MNR, "Livres pillés, lectures surveillées"
En octobre 2008 paraissait un ouvrage aussi remarquable que novateur, intitulé Livres pillés, lectures surveillées Les bibliothèques françaises sous l'occupation sur la spoliation des livres et des bibliothèques. Dû à Martine Poulain, directrice de la bibliothèque de l'Institut National d'Histoire de l'Art (INHA), il était publié par les éditions Gallimard dans la collection NRF Essais (ISBN 2070122956).
Le format de cette publication interdisait de reproduire des tableaux synthétiques récapitulant la liste des personnes dont les livres ont été spoliés et la liste des institutions dont les bibliothèques ont été spoliées. Ces listes figurent sur le site de la Commission française des archives juives, accompagnées d'un commentaire de présentation et de la critique de l'ouvrage par Gisèle Sapiro parue dans Le Monde des livres le 24 octobre 2008.
Introduction :
On sait l'ampleur des pillages des collections d'art en France par l'occupant nazi.
Nul n'ignore plus l'existence des listes Otto . les auteurs juifs ou antinazis, qui devaient être à jamais bannis de tout catalogue . et que le syndicat des éditeurs français appliqua dès les premières heures de l'Occupation avec un zèle certain.
Personne, avant Martine Poulain, ne s'était inquiété du devenir des bibliothèques dans la France de 1940 à 1944. Une France qui est à la fois celle de l'occupant nazi et celle du régime de Vichy.

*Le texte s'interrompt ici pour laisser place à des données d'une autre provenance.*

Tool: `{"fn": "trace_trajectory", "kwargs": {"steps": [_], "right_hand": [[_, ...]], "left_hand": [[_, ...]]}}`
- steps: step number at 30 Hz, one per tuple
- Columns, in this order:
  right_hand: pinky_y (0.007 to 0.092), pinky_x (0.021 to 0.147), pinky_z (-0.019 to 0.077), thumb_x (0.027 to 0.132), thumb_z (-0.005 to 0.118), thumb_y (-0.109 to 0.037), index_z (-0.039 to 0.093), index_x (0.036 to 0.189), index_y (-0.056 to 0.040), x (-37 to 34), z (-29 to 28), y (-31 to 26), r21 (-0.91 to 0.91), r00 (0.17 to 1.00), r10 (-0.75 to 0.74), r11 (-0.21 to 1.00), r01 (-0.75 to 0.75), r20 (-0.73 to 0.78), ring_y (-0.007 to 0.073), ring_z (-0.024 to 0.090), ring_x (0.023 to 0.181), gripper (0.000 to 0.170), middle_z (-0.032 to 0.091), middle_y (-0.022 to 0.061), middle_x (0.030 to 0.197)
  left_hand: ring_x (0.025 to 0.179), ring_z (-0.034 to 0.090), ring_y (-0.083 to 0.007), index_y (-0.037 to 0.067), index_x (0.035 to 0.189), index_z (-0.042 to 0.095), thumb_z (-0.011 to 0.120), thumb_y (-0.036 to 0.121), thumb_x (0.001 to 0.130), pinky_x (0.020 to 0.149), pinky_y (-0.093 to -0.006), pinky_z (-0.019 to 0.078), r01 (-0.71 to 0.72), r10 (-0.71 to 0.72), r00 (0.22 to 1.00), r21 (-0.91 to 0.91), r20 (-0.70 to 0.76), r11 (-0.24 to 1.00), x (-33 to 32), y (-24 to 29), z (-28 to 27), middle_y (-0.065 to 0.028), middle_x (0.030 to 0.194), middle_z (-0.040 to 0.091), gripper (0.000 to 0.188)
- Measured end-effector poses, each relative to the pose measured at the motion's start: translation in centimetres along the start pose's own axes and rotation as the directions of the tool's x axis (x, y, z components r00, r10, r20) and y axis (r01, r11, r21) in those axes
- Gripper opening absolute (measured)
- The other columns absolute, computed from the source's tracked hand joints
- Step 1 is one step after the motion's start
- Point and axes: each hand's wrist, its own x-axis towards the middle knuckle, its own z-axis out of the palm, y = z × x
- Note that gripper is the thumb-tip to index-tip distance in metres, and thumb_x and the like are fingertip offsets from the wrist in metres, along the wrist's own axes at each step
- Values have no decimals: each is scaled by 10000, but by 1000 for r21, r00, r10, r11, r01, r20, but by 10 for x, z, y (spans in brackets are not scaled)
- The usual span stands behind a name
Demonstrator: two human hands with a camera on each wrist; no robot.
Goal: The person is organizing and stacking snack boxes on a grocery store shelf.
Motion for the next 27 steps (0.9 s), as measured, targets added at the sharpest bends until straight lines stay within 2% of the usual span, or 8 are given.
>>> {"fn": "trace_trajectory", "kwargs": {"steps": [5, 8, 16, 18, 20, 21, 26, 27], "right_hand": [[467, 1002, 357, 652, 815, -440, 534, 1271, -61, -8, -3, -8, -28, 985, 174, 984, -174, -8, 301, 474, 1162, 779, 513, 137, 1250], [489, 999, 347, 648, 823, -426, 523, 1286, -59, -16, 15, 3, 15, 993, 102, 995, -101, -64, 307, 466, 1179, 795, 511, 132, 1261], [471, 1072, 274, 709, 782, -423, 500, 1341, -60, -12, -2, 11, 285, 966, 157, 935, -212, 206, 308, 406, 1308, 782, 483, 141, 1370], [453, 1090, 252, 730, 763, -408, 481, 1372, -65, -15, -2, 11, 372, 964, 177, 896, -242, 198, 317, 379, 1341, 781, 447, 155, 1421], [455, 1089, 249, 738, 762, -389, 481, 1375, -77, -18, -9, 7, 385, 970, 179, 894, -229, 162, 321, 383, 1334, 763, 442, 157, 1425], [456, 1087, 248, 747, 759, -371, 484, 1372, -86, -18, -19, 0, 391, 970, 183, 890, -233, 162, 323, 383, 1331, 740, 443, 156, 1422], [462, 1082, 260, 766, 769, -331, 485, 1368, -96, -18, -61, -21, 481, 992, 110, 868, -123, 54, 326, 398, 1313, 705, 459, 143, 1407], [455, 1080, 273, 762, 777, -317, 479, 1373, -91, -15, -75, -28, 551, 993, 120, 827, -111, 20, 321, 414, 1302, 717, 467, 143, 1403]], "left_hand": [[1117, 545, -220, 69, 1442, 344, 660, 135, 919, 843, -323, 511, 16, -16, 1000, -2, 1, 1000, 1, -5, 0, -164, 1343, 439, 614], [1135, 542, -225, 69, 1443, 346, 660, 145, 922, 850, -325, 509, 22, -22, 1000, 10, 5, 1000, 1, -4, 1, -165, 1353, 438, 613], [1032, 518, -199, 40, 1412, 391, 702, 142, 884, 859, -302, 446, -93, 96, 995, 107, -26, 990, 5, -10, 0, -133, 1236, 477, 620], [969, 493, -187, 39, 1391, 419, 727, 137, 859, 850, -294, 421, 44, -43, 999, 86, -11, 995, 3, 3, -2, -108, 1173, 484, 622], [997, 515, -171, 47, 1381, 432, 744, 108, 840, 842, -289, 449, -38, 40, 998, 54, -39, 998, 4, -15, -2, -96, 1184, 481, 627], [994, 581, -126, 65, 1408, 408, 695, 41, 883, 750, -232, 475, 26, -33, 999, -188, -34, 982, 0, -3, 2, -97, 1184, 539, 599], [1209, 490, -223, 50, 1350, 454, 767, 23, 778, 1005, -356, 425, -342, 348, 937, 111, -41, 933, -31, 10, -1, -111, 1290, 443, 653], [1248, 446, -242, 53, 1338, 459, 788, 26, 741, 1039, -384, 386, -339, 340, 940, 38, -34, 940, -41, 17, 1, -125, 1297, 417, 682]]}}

À la différence des archives des ministères (Guerre, Affaires étrangères, Intérieur, Justice) et des musées, peu de bibliothèques publiques sont l'objet du pillage des occupants, à l'exception des bibliothèques alsaciennes et mosellanes, germanisées et propriétés du Reich. Le vol de masse, nazi mais aussi vichyste, frappe, dès juin 1940, les grandes bibliothèques institutionnelles juives, slaves, maçonnes, mais aussi privées, celles des premiers ennemis du Reich (les grandes familles juives, les Allemands exilés, les hommes politiques du Front populaire). Puis le pillage des bibliothèques devient l'accompagnement ordinaire des rafles' Plus de dix millions de livres prennent sous l'Occupation le chemin de l'Allemagne. Martine Poulain a constitué une première liste des personnes spoliées de leur bibliothèque . près de 1 700 noms'
Le régime de Vichy, de son côté, surveille les livres, les bibliothèques et les lecteurs, sous la houlette d'une Bibliothèque nationale devenue parangon de l'ordre nouveau, instrument de la collaboration d'État, aux mains de Bernard Faÿ, qui mène une lutte obsessionnelle contre la franc-maçonnerie sous couvert d'un « Musée des sociétés secrètes ». Martine Poulain esquisse les portraits de quelques grandes figures, notamment Jean Laran, conservateur des Estampes, administrateur de la Bibliothèque nationale lors de l'invasion et de la Libération, et Marcel Bouteron, inspecteur général, deux délicieux érudits à l'éthique infaillible, qui surent, face à la brutalité, la bêtise et la mesquinerie des temps, dire le chemin juste et agir dans la droiture.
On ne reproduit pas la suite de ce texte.